Porsche hat seine Konkurrenzfähigkeit in den bisherigen WEC-Rennen deutlich dargestellt. "Es wäre sicherlich der bessere Weg, eine Regelung zu finden, bei der man nicht Angst haben muss, für eine gute Performance sofort bestraft zu werden, so wie das uns nach unserem Doppelerfolg beim Saisonauftakt in Silverstone passiert ist", bezieht Porsche-Motorsportchef Hartmut Kristen klar Stellung. "Der augenblickliche Zustand wird einem Saisonhöhepunkt wie den 24 Stunden von Le Mans nicht wirklich gerecht."

Porsche ist immer da, wenn es gilt

Die Zuffenhausener dürfen dennoch entspannt in den Wettbewerb gehen. Porsche ist für alle Bedingungen gewappnet, die Mannschaft um den "Fuchs" Olaf Manthey wird ebenso wie die Konkurrenz noch einiges an Performance in der Hinterhand behalten haben. Außerdem: Es ist nicht unwahrscheinlich, dass es auch in diesem Jahr zwischendurch Regen gibt. Dann kann der 911er seine aufgrund des Heckmotors existierenden konzeptionellen Vorteile voll ausspielen.
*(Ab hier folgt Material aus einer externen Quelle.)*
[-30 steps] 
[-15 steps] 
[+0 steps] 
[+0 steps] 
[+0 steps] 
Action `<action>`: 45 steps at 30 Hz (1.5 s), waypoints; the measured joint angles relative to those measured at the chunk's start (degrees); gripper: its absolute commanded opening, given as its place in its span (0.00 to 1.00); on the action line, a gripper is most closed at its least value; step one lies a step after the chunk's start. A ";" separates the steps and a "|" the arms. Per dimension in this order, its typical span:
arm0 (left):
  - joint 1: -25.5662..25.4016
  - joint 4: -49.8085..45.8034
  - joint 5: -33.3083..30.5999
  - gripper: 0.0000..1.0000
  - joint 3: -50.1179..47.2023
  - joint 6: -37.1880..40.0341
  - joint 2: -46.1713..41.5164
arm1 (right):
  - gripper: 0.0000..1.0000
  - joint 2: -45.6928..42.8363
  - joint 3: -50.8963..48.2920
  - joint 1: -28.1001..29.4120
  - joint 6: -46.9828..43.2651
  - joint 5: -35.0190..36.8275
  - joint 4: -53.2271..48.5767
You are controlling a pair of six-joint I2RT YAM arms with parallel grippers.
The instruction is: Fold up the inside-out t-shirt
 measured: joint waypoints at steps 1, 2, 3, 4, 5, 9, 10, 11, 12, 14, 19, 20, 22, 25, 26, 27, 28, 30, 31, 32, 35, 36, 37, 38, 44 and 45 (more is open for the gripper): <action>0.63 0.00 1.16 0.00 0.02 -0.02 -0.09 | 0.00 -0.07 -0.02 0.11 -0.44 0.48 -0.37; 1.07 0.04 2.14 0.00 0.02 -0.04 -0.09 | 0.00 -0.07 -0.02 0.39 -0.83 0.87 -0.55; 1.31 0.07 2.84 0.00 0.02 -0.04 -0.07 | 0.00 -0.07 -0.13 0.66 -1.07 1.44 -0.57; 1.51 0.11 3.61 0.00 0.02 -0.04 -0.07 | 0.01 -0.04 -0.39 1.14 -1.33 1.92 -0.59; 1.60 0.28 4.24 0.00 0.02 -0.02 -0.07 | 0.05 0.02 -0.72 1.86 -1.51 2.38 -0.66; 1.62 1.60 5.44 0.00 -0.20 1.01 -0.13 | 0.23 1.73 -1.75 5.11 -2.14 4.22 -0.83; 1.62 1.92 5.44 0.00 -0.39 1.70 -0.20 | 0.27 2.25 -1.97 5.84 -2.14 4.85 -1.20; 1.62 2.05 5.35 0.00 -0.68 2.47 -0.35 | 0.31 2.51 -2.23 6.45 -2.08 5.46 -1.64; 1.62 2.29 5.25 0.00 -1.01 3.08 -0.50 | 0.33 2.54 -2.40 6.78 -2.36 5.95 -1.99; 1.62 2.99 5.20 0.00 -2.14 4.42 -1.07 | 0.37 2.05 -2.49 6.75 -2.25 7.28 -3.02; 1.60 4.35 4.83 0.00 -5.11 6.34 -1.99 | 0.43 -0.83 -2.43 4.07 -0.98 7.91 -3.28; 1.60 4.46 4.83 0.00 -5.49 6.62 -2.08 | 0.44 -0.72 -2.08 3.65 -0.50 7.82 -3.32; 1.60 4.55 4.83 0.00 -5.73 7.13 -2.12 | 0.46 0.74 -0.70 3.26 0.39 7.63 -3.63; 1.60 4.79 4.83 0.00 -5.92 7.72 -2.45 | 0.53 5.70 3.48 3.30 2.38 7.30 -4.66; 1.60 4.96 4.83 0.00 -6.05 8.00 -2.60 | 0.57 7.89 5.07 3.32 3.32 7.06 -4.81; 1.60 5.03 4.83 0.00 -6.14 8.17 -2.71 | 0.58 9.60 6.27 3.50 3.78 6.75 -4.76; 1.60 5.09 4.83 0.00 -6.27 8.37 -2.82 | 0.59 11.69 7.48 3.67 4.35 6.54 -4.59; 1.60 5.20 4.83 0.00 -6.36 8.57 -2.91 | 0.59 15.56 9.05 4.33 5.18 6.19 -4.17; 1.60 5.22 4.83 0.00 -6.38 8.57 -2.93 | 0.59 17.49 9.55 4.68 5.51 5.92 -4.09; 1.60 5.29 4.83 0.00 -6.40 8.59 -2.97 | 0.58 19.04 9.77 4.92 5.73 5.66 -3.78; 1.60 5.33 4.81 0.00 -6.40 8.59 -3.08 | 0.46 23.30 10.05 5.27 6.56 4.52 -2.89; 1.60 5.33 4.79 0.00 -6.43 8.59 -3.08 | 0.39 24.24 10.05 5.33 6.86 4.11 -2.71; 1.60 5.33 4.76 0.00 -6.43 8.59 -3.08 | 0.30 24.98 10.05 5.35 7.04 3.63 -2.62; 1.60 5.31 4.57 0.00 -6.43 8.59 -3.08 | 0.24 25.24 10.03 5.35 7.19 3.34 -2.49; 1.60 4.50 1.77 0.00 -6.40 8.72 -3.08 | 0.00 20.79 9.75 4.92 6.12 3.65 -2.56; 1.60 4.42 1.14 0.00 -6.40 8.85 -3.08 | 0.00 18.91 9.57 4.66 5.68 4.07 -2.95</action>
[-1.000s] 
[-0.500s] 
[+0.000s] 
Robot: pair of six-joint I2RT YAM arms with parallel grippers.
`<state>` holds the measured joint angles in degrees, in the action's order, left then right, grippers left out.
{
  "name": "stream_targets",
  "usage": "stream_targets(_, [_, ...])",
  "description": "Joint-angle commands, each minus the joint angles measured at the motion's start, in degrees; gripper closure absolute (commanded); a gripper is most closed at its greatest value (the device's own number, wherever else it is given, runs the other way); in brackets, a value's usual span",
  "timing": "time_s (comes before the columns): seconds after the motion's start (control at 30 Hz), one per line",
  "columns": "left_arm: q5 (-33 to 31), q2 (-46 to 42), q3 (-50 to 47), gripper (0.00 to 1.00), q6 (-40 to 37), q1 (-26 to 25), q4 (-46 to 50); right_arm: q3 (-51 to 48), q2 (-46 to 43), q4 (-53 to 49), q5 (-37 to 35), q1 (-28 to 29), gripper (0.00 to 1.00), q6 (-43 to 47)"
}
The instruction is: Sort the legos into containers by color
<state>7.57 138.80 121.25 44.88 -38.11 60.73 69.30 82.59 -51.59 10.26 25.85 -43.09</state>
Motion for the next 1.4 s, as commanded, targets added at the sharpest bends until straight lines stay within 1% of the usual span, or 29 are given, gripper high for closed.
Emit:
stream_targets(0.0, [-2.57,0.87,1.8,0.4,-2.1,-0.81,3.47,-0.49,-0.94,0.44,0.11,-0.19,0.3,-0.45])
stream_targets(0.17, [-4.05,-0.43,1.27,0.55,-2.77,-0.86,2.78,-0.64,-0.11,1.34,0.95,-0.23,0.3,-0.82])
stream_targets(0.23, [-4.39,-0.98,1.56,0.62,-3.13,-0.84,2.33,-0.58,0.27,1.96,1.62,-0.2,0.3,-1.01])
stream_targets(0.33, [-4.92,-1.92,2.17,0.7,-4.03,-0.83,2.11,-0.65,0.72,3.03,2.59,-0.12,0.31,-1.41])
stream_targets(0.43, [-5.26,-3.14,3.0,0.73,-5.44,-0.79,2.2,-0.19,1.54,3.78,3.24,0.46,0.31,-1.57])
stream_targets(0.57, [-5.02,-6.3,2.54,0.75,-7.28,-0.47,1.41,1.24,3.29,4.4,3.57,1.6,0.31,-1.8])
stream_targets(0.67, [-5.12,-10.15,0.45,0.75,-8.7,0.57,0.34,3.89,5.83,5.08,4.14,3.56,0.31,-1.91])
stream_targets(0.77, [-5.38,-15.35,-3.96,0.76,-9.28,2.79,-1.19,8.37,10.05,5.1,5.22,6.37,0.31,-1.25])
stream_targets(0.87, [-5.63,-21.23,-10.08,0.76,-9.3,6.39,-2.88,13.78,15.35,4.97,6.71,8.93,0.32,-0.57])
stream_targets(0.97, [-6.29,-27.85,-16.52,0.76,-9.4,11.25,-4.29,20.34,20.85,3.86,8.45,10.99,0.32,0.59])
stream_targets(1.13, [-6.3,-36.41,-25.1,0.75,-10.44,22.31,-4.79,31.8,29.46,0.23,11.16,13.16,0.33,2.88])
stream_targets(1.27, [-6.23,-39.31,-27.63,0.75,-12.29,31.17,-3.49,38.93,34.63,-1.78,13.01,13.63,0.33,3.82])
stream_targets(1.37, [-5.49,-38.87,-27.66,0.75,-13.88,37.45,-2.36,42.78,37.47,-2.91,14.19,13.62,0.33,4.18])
Ferrari Bruni Vilander Fisichella

AF Corse hat mit dem Ferrari 458 Italia seit Jahren sehr viel Erfahrung Zoom

Bleibt also noch Ferrari. Niemand dürfte mehr Erfahrung mit einem aktuellen Einsatzauto haben als die Werksmannschaft von Amato Ferrari. AF Corse hat im vergangenen Jahr fast 100 Fahrzeuge weltweit in unterschiedlichen Rennserien eingesetzt, darunter unzählige F458. Beim Testtag liefen sieben (!) Autos unter der Nennung der Italiener, hinzu kamen die Fahrzeuge von 8Star und SMP, die ebenfalls von AF Corse betreut werden. Da sind Datenmengen aufgelaufen wie bei der NSA.

Wer ist für mich also der Favorit für den Sieg in der GTE-Pro-Klasse? Wahrscheinlich ist ein Sieg von Aston Martin, den Ferrari halte ich konzeptionell für das beste Auto im Feld, die Corvette hat bei mir immer aufgrund des brachialen Sounds (ist immer noch gut!) ein Stein im Brett und Porsche ist ohnehin in den wichtigen Momenten immer da. Wenn ich nun also tippen muss, dann sage ich: Bruni/Vilander/Fisichella werden gewinnen. Erfahrene Piloten, starkes Team, gutes Auto - da passt irgendwie alles.

Ich freue mich vor allem darauf, in der Rennwoche endlich mal die wahre Leistungsfähigkeit der Autos sehen zu dürfen. Das Versteckspiel hat jetzt mal wieder viel zu lange angedauert!